Other coins, including Litecoin, Bitcoin Cash, and EOS also registered double-digit percentage gains.

Miners Saved the Day?

Forbes reported that the latest bitcoin rebound came to keep the cryptocurrency’s miners profitable in the near-term. The cost of mining one bitcoin averages near $6,300. It means mining rigs had to keep the price above the said level in order to stay functional.

Social media also explained the rebound with technical indicators. Prominent trader Cantering Clark called $6,500 a key area, adding that the level brings more participants into the mix.

“Anyone who waited for it to break before committing long earlier in the year, if not having exited already, will likely exit now,” he explained. “Break it and we have a liquidity event.”

Clark also suggested that bulls should not celebrate BTC’s interim trend reversal – not until the price breaks above the $8K level. He said the cryptocurrency could still likely test new lows.

Bitcoin Halving

Away from the technical barriers, some analysts projected long-term upside valuations for bitcoin based on its upcoming halving.

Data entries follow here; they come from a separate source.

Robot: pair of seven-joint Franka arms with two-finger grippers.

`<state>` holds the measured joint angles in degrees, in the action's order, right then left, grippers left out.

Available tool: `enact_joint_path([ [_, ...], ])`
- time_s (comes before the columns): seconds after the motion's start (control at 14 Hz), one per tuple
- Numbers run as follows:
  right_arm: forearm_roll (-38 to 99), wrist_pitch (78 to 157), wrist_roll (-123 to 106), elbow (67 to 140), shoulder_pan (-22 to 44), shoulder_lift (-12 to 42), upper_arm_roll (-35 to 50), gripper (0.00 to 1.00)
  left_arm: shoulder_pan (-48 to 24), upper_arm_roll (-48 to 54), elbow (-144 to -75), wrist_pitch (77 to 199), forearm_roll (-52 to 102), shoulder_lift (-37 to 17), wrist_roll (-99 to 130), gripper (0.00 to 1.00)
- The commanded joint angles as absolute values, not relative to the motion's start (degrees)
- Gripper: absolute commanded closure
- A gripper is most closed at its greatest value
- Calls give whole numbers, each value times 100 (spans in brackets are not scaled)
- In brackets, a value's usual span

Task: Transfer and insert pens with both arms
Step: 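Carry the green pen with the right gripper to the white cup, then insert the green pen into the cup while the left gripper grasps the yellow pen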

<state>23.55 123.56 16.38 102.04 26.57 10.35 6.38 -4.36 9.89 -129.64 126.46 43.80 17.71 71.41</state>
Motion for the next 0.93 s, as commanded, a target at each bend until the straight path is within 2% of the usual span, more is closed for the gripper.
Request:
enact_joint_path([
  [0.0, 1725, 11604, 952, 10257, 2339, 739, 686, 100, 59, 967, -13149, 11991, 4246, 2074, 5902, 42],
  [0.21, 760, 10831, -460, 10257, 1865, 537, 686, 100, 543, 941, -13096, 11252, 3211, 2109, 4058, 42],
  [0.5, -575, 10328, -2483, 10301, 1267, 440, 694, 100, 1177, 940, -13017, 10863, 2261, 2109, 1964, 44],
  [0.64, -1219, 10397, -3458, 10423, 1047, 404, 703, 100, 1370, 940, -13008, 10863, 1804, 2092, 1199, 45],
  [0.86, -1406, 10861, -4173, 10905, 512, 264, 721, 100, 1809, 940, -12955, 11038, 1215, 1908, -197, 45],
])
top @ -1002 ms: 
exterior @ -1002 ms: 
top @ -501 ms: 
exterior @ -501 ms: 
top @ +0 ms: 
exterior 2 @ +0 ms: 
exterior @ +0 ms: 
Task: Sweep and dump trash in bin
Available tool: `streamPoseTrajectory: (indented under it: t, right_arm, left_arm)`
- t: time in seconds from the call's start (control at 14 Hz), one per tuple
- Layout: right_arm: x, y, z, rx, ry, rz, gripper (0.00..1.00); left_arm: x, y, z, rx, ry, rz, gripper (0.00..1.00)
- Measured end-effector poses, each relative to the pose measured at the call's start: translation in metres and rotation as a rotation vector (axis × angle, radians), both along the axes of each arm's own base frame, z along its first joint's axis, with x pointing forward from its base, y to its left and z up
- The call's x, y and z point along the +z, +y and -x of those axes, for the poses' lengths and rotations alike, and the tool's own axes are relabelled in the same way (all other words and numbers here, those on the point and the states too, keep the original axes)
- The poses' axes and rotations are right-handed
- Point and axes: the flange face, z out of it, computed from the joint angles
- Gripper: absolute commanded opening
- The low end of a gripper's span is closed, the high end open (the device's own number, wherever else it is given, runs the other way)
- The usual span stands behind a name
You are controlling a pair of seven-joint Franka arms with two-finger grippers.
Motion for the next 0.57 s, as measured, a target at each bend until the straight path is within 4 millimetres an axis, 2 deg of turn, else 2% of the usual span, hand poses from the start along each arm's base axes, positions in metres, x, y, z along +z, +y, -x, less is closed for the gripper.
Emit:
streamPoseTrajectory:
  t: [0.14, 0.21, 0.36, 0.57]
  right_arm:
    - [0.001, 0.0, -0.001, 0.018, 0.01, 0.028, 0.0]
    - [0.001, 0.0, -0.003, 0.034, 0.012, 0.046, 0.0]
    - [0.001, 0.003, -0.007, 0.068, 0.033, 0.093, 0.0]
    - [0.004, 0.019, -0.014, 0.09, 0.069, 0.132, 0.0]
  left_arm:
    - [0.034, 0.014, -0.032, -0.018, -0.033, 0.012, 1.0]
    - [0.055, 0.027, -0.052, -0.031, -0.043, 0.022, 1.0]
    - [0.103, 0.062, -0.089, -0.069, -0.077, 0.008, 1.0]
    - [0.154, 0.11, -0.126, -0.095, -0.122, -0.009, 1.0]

In May 2020, a predefined algorithm will cut bitcoin mining reward by half – from the current 12.5 BTC to 6.25 BTC. The move means a reduced cryptocurrency supply into the market. And if – by any luck – the demand of bitcoin goes up, it would shoot its price upwards.

Matthew Kaye, COO and Managing Partner at Blockhead Capital – a California-based investment management company, reminded the downside behavior of bitcoin ahead of its two previous halvings.

In a tweet published Thursday, the analyst noted that BTC/USD was trading 61 percent down from its local swing high at 2012 halving. Similarly, the pair was down by 45 percent from its local swing peak at 2016 halving. Both the events saw exponential bitcoin price rallies.

Mr. Kaye noted that history could repeat itself following the May 2020 event.